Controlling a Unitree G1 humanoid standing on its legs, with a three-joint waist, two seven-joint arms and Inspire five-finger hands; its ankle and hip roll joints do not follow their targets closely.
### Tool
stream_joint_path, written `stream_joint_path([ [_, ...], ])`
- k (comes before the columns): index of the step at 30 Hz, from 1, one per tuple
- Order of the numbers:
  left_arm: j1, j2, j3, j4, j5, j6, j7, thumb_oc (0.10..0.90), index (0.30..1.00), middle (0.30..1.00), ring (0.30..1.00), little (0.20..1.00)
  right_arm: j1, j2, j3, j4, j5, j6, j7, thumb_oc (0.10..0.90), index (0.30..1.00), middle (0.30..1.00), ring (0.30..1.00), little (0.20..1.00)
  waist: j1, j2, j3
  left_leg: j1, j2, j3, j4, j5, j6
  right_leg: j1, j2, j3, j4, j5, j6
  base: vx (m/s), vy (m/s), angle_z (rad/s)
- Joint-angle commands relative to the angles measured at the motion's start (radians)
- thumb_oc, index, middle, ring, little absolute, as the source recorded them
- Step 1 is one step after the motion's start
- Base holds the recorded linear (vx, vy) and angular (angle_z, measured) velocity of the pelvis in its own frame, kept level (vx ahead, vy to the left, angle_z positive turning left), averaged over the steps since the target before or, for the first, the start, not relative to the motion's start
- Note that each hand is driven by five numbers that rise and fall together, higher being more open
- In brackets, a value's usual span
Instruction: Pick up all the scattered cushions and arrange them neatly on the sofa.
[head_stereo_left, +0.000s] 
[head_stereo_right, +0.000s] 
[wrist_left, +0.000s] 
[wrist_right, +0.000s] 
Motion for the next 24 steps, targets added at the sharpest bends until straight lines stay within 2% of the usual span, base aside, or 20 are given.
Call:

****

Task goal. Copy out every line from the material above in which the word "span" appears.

Task answer.
- In brackets, a value's usual span
Motion for the next 24 steps, targets added at the sharpest bends until straight lines stay within 2% of the usual span, base aside, or 20 are given.

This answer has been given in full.